The Kotlin MATHematics library was initially intended as a Kotlin-based analog to Python's `numpy` library. Later we found that kotlin is much more flexible language and allows superior architecture designs. In contrast to `numpy` and `scipy` it is modular and has a lightweight core. The `numpy`-like experience could be achieved with [kmath-for-real](/kmath-for-real) extension module.
* Provide a flexible and powerful API to work with mathematics abstractions in Kotlin-multiplatform (JVM and JS for now and Native in future).

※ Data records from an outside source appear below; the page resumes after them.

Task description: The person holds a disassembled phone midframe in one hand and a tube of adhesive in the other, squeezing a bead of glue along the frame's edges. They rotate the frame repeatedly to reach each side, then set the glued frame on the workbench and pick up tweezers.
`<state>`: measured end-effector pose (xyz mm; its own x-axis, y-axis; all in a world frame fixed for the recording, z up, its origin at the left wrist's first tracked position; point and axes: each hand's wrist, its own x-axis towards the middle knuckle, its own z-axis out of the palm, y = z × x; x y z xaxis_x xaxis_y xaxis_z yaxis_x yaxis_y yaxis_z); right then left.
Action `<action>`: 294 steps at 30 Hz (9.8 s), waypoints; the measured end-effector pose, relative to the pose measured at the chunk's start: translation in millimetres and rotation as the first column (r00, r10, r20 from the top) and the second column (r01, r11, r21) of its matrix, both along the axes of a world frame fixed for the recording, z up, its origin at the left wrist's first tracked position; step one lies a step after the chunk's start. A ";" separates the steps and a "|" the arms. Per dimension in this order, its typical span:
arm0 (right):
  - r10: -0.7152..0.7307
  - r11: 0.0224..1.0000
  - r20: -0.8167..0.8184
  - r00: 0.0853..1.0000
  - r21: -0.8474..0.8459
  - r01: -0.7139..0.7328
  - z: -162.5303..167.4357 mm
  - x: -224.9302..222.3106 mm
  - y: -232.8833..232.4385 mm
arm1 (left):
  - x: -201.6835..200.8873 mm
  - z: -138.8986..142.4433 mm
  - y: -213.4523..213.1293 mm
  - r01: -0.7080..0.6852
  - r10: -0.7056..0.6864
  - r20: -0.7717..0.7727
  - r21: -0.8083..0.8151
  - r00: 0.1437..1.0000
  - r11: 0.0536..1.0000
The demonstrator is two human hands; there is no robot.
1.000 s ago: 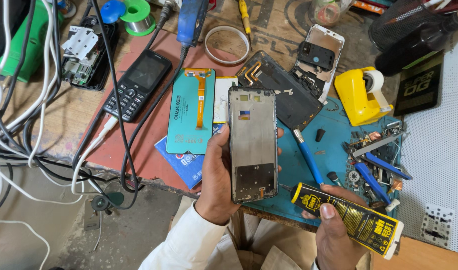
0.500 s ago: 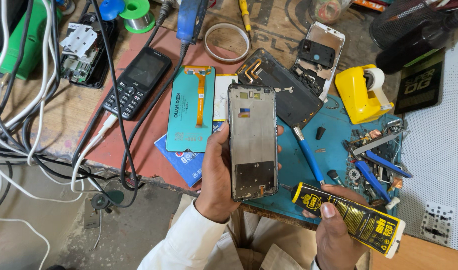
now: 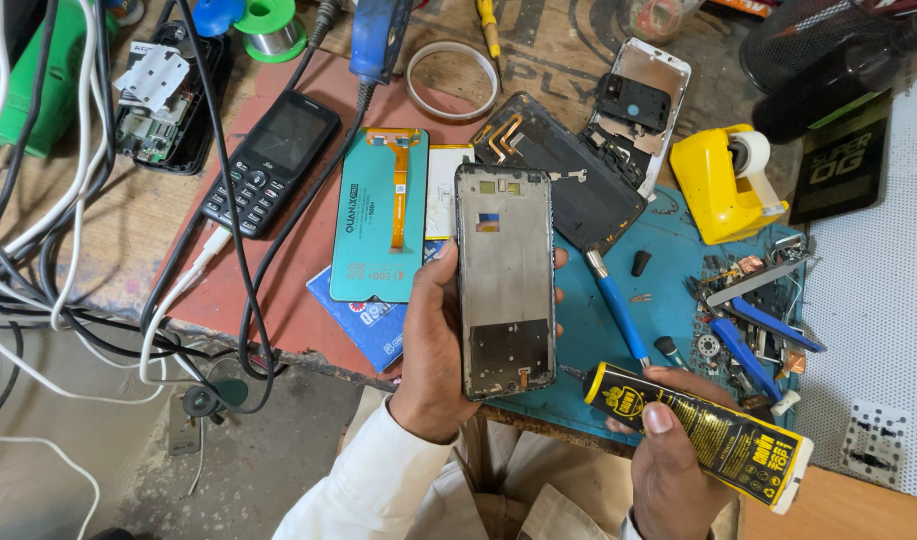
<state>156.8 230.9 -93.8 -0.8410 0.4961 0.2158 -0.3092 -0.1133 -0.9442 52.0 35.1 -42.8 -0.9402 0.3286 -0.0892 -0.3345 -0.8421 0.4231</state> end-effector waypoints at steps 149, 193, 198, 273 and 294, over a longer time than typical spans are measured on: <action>-0.054 0.858 -0.266 0.963 0.480 0.181 -4.3 -18.6 4.1 | -2.9 2.9 1.2 -0.011 0.009 -0.013 -0.093 1.000 0.996; -0.106 0.780 -0.199 0.974 0.591 0.205 10.1 -24.7 -1.5 | -3.8 -3.0 4.5 -0.028 0.027 -0.016 -0.045 1.000 0.999; -0.108 0.780 -0.200 0.974 0.591 0.208 11.3 -24.9 -0.8 | -2.4 -2.7 4.1 -0.002 0.002 -0.006 -0.027 1.000 1.000; -0.071 0.878 -0.210 0.975 0.450 0.161 14.5 -32.0 -5.8 | 0.6 -4.2 3.2 0.055 -0.057 -0.022 -0.067 0.998 0.996; -0.034 0.899 -0.168 0.985 0.425 0.103 23.6 -34.3 -7.1 | 1.0 -1.9 5.6 0.068 -0.070 -0.017 -0.093 0.997 0.993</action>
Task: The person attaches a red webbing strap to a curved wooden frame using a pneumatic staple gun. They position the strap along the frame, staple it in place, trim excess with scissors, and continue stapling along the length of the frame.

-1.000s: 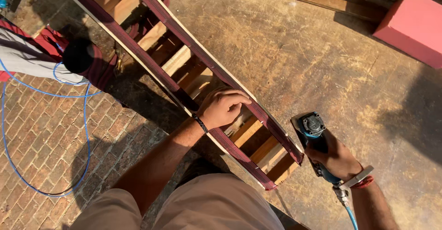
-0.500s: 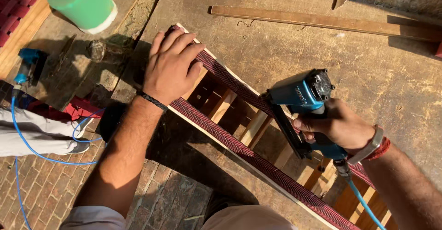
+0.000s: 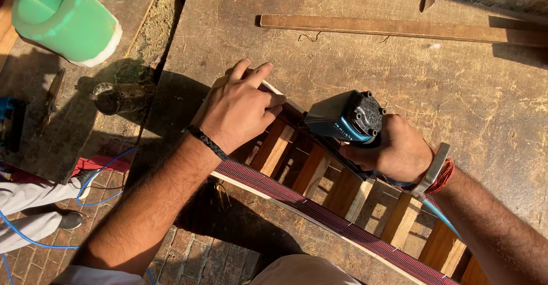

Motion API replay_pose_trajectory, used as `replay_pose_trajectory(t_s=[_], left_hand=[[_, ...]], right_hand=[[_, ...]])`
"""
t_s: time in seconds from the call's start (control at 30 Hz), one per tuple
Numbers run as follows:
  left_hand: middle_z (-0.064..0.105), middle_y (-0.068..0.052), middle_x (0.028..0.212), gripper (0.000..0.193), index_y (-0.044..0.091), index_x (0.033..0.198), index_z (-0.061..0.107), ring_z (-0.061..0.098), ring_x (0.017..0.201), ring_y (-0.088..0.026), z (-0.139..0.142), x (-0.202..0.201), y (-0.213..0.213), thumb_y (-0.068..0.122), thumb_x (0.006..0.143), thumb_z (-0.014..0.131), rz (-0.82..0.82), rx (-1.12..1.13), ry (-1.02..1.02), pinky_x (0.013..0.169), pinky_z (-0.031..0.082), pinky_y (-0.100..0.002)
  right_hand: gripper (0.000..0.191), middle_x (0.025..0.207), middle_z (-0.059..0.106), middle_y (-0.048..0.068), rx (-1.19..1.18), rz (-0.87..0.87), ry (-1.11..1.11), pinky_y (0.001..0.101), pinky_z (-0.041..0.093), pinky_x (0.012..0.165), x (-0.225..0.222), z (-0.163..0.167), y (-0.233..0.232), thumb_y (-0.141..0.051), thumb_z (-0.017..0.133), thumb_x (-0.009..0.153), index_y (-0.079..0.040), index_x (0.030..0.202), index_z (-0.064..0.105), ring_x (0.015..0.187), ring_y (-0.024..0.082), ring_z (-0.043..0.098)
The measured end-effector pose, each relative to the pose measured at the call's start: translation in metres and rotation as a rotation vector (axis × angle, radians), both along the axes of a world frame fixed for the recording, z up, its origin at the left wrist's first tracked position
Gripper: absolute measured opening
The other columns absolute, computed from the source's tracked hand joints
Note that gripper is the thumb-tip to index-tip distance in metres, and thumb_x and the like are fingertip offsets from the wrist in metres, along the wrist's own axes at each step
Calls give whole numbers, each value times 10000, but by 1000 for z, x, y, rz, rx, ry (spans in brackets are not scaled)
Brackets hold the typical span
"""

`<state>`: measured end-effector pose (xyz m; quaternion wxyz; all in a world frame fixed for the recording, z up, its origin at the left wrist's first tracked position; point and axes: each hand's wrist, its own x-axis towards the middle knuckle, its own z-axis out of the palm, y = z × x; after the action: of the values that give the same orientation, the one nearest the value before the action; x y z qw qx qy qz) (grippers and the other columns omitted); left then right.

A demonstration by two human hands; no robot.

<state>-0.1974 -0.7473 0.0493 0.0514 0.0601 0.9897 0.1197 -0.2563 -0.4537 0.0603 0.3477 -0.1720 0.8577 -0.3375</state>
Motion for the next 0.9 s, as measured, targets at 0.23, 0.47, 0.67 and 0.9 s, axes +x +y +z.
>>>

* Provide basic multiplatform implementations for those abstractions (without significant performance optimization).
* Provide bindings and wrappers with those abstractions for popular optimized platform libraries.
## Non-goals
* Be like Numpy. It was the idea at the beginning, but we decided that we can do better in terms of API.
* Provide best performance out of the box. We have specialized libraries for that. Need only API wrappers for them.

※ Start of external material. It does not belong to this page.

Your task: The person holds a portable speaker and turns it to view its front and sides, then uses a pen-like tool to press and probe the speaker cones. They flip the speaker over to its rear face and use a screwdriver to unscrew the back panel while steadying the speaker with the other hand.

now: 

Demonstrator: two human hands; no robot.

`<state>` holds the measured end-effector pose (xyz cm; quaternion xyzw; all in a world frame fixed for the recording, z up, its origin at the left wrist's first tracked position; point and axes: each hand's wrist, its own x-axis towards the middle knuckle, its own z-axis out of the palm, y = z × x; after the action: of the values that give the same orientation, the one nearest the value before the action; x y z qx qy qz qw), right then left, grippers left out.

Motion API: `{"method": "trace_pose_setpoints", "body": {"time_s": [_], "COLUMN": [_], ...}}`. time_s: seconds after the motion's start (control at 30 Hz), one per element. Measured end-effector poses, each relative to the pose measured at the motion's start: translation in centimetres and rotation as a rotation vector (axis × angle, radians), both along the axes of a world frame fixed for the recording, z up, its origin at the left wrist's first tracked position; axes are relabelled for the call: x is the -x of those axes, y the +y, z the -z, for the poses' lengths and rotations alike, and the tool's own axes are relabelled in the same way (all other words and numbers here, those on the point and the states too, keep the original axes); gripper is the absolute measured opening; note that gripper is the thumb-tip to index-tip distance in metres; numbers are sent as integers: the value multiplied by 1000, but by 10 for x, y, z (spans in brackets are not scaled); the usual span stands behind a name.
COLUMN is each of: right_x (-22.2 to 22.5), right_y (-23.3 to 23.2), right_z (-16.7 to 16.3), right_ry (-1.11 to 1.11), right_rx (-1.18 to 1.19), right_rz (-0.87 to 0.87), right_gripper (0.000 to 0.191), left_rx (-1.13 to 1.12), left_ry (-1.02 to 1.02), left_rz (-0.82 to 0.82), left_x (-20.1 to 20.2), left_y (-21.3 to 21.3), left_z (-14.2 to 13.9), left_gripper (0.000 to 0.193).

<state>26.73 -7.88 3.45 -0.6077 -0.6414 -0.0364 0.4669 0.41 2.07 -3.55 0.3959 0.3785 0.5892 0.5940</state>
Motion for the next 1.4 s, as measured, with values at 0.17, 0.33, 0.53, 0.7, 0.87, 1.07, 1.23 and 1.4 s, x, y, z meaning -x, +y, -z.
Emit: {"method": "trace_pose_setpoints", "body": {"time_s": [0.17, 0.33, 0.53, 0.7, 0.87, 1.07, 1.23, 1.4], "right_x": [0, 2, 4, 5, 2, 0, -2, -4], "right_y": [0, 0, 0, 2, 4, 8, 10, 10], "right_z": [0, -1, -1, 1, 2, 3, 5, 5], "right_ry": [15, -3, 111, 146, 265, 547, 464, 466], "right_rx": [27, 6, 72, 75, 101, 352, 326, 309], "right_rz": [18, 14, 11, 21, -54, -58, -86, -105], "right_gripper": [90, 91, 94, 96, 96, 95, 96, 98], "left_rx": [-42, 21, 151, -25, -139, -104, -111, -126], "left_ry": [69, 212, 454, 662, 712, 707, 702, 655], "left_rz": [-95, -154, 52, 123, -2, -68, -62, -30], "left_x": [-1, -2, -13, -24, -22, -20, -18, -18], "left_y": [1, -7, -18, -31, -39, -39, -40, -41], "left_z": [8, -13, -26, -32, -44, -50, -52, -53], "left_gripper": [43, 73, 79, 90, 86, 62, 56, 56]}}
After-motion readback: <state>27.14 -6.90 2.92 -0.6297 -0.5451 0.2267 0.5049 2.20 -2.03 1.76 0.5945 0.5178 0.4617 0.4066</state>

* Cover all cases as immediately and in one bundle. We will modularize everything and add new features gradually.
* Provide specialized behavior in the core. API is made generic on purpose, so one needs to specialize for types, like for `Double` in the core. For that we will have specialization modules like `for-real`, which will give better experience for those, who want to work with specific types.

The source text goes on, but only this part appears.